** TASK BRIEF **
Give back every line of the material exactly, as it appears below.

#####

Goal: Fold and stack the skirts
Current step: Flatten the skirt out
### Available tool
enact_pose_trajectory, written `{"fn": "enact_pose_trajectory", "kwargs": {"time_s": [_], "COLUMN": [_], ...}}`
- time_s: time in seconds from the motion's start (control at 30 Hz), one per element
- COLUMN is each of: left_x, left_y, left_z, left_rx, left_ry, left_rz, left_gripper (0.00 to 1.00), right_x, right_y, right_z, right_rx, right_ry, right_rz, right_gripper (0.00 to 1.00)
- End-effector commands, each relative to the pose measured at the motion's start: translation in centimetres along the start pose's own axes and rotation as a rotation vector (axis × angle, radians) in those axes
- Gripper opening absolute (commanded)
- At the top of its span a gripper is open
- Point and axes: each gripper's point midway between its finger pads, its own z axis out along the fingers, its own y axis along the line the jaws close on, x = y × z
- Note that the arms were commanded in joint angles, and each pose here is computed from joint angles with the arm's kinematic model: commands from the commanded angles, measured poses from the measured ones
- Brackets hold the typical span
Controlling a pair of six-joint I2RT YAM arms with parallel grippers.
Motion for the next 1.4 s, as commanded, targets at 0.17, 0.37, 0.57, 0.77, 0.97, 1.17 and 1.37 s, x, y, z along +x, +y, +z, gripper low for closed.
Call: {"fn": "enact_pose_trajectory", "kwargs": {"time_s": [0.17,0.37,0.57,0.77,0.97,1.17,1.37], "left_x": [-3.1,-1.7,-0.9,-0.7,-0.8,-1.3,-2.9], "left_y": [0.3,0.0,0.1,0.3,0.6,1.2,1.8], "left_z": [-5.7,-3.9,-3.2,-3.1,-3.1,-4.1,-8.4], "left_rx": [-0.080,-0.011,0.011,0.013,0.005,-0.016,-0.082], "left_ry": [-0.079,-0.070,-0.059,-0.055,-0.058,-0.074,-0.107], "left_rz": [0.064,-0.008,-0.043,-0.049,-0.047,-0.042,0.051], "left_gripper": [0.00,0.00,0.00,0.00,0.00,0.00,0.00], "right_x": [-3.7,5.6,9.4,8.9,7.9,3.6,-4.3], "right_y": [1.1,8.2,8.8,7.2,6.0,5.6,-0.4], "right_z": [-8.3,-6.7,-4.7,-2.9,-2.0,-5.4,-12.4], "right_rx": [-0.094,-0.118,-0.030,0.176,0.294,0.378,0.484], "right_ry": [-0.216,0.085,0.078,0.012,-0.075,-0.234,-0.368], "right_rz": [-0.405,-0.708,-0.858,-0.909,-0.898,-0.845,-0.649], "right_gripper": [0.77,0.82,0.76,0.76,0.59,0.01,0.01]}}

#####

** SOLUTION FOR THIS PROBLEM **
Goal: Fold and stack the skirts
Current step: Flatten the skirt out
### Available tool
enact_pose_trajectory, written `{"fn": "enact_pose_trajectory", "kwargs": {"time_s": [_], "COLUMN": [_], ...}}`
- time_s: time in seconds from the motion's start (control at 30 Hz), one per element
- COLUMN is each of: left_x, left_y, left_z, left_rx, left_ry, left_rz, left_gripper (0.00 to 1.00), right_x, right_y, right_z, right_rx, right_ry, right_rz, right_gripper (0.00 to 1.00)
- End-effector commands, each relative to the pose measured at the motion's start: translation in centimetres along the start pose's own axes and rotation as a rotation vector (axis × angle, radians) in those axes
- Gripper opening absolute (commanded)
- At the top of its span a gripper is open
- Point and axes: each gripper's point midway between its finger pads, its own z axis out along the fingers, its own y axis along the line the jaws close on, x = y × z
- Note that the arms were commanded in joint angles, and each pose here is computed from joint angles with the arm's kinematic model: commands from the commanded angles, measured poses from the measured ones
- Brackets hold the typical span
Controlling a pair of six-joint I2RT YAM arms with parallel grippers.
Motion for the next 1.4 s, as commanded, targets at 0.17, 0.37, 0.57, 0.77, 0.97, 1.17 and 1.37 s, x, y, z along +x, +y, +z, gripper low for closed.
Call: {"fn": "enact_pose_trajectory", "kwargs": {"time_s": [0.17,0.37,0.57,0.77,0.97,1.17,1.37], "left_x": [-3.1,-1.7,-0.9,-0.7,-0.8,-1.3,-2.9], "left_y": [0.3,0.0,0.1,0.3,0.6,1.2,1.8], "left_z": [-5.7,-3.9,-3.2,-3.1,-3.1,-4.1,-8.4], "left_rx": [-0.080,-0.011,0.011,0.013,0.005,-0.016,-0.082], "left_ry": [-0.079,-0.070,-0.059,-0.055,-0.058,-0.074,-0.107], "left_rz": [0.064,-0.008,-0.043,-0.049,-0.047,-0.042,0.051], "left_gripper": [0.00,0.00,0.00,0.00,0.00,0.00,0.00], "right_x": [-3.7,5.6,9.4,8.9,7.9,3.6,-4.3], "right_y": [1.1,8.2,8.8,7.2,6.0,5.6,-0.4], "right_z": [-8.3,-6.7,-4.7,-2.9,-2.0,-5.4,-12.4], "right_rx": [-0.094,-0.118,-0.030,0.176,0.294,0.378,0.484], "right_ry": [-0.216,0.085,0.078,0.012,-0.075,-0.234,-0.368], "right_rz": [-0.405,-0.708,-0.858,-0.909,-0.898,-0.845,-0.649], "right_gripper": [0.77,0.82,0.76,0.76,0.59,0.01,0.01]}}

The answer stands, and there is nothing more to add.